Ontología fiscal
martes, 23 de junio de 2026
Andrés Felipe Arias
Ontología. Suena rarísimo, a seminario de filosofía. Parménides y Aristóteles la usaron para estudiar qué existe. Pero la ciencia de datos la adoptó para algo más terrenal: definir qué entidades viven en una organización y cómo se relacionan matemáticamente. Palantir -fundada en 2003- convirtió esa ontología en inteligencia. Hoy es contratista medular del Pentágono: convierte datos de campo en decisiones militares en tiempo real, anticipando ataques terroristas en varios continentes y facilitando la extracción de Maduro.
Y esa ontología es la clave del ajuste fiscal que Colombia requiere con urgencia.
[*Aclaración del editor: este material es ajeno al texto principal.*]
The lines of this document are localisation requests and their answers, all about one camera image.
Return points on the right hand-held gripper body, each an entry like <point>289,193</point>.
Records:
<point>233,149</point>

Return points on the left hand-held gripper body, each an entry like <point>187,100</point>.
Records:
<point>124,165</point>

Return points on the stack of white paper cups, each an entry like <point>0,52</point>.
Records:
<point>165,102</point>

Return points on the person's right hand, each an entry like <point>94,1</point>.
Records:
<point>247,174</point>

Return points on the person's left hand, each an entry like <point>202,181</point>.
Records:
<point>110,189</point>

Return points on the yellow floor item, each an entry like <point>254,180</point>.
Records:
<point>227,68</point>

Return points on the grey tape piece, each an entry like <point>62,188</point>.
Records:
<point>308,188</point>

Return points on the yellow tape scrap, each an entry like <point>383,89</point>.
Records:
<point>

Sin exprimir más al contribuyente. Al contrario, abriendo espacio para reducir impuestos y cortar grasa estatal. Dándole oxígeno a un sector privado ahogado por el mayor desbarajuste fiscal de la historia reciente: un hueco de 7% del PIB -regla fiscal suspendida, calificación degradada- autoinfligido y sin choque externo que lo justifique.
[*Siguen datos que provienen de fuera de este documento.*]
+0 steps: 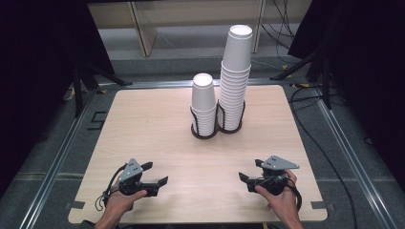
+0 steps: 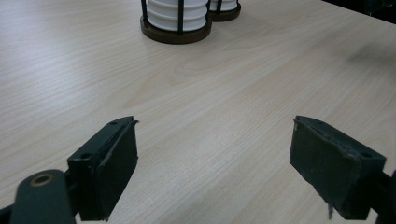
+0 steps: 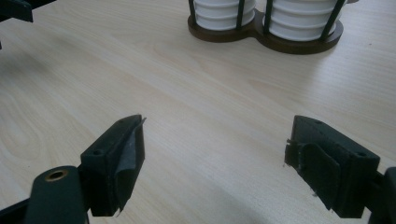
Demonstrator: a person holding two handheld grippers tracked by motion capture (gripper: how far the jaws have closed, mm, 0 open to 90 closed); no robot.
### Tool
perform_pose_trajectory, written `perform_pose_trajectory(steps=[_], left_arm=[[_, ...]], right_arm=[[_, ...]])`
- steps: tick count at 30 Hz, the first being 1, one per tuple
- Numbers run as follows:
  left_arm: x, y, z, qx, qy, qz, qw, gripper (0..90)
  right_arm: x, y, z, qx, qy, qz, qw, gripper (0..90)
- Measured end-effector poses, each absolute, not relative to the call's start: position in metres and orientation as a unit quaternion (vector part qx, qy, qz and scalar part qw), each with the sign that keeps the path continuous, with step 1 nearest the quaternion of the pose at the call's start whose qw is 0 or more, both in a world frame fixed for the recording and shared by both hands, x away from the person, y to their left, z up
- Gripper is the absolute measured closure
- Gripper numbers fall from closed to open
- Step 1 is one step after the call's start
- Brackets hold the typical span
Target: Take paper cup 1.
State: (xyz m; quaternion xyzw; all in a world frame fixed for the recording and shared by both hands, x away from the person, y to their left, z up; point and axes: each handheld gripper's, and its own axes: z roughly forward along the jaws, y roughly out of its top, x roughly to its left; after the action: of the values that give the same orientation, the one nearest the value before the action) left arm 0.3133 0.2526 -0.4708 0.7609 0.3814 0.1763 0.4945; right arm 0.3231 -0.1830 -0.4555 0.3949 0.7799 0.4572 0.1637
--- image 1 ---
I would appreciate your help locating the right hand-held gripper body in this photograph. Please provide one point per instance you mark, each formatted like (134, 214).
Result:
(273, 178)

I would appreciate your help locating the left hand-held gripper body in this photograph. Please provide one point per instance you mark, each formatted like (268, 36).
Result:
(130, 171)

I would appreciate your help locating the short stack of paper cups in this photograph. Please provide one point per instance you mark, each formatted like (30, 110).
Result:
(203, 101)

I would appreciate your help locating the tall stack of paper cups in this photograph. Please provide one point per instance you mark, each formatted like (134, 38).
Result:
(235, 82)

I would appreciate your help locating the person's right hand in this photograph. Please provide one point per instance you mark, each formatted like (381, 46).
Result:
(281, 203)

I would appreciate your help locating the person's left hand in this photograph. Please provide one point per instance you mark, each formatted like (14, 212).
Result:
(119, 202)

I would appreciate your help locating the black metal stand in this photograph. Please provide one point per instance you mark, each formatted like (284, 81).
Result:
(324, 79)
(79, 86)

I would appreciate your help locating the black curtain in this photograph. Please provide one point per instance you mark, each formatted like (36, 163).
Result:
(366, 63)
(38, 79)

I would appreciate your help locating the light wooden shelf unit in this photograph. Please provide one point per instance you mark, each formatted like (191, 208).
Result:
(143, 28)

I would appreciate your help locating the aluminium floor rail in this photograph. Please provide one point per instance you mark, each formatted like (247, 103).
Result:
(54, 165)
(356, 165)
(159, 84)
Colombia no está quebrada por falta de impuestos; está quebrada por exceso de tributos y gasto público bruto, en el sentido literal del término. El déficit colombiano es, antes que financiero, ontológico: el Estado ni ve lo que dilapida ni cómo se conecta cada erogación.
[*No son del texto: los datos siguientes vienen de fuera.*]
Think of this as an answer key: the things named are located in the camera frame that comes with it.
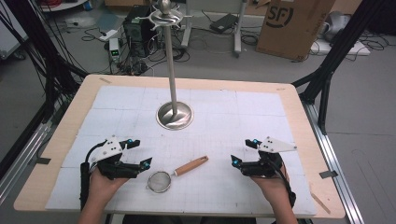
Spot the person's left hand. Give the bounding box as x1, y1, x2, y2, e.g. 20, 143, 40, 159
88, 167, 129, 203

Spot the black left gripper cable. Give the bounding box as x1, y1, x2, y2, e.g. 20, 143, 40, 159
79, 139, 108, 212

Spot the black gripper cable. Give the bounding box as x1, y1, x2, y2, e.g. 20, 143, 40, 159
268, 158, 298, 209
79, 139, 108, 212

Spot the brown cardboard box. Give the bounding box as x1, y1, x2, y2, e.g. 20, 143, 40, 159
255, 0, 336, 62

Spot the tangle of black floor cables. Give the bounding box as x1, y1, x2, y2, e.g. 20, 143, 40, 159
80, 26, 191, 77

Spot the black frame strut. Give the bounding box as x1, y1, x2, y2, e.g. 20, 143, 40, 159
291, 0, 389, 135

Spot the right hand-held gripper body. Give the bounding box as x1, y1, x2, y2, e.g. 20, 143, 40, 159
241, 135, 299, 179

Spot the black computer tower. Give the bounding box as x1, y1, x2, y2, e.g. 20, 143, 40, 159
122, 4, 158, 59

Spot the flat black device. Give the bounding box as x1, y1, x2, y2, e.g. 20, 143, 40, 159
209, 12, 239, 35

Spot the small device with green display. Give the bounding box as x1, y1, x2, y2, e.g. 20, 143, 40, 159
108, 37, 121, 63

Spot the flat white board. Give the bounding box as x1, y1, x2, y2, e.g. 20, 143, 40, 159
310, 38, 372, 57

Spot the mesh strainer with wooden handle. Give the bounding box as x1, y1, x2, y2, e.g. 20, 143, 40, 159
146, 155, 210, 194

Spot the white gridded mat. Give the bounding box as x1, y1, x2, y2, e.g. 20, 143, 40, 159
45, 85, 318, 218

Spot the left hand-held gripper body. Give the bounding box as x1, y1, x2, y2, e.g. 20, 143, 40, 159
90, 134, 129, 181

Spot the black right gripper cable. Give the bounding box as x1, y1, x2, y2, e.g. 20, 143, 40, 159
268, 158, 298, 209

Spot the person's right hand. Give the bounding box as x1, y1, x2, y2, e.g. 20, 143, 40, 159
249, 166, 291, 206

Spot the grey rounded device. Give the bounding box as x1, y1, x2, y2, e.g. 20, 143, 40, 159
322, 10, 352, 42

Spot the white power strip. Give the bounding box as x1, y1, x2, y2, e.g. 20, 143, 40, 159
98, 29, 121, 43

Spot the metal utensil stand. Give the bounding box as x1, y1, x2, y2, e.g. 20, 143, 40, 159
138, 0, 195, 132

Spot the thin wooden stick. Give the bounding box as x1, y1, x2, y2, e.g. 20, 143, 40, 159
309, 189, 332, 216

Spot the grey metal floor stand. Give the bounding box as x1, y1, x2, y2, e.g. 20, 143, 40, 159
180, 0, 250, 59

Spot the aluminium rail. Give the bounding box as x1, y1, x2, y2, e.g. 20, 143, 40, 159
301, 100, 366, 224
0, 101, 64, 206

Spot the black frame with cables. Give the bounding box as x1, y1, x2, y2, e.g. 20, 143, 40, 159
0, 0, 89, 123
Un gobierno sin ontología fiscal es como un ciego en una biblioteca infinita.
En Colombia la ceguera ocurre porque el mismo ciudadano es “contribuyente” en la Dian, “cliente” en un banco, “asegurado” en una EPS y “obligado” en la Ugpp. El sistema no entiende que es un solo individuo. Así, el Estado colombiano acumula ruido, desorden y opacidad, llamándolos información.
En efecto, la Dian audita casi al azar y la elusión sigue intacta.
Con ontología tributaria las auditorías se volverían quirúrgicas. La experiencia internacional documenta recuperaciones de 1,5 a dos puntos del PIB -$28 a $38 billones anuales- sin modificar una sola tarifa. En vez de exprimir otra vez a los que siempre pagan, los recursos brotarían de las cuentas de quienes pasan de agache o lavan dinero.
Además, con ontología fiscal se puede construir un gemelo digital del Estado, donde cada peso, contrato y flujo de caja quedan trazados. Hoy el mismo medicamento se compra en cientos de hospitales públicos a precios que difieren hasta en 40%, ni siquiera por dolo sino por ceguera. Un gemelo digital vería cada orden de compra, entendería la estructura de ese gasto y frenaría los sobreprecios en tiempo real. Mismo presupuesto, más salud.
Y hay un ajuste donde nadie mira: los entes de control -Procuraduría, Contraloría, 1.103 personerías y 62 contralorías territoriales- cuestan $4 billones al año y solo recuperan seis centavos por peso. Cerrarlos, trasladar sus funciones a la Fiscalía y activar la ontología ahorraría $14 billones anuales -más de la mitad de lo que buscaba la fallida reforma tributaria- sin tocar al contribuyente.
El ajuste fiscal no puede seguir siendo un martillo de impuestos sobre los mismos de siempre, ni el cliché de reducir el gasto sin explicar cómo. Debe ser fruto de un bisturí digital y ontológico. Hay que elegir: seguir espantando capital con más impuestos o atraerlo con menos gasto bruto y más ontología.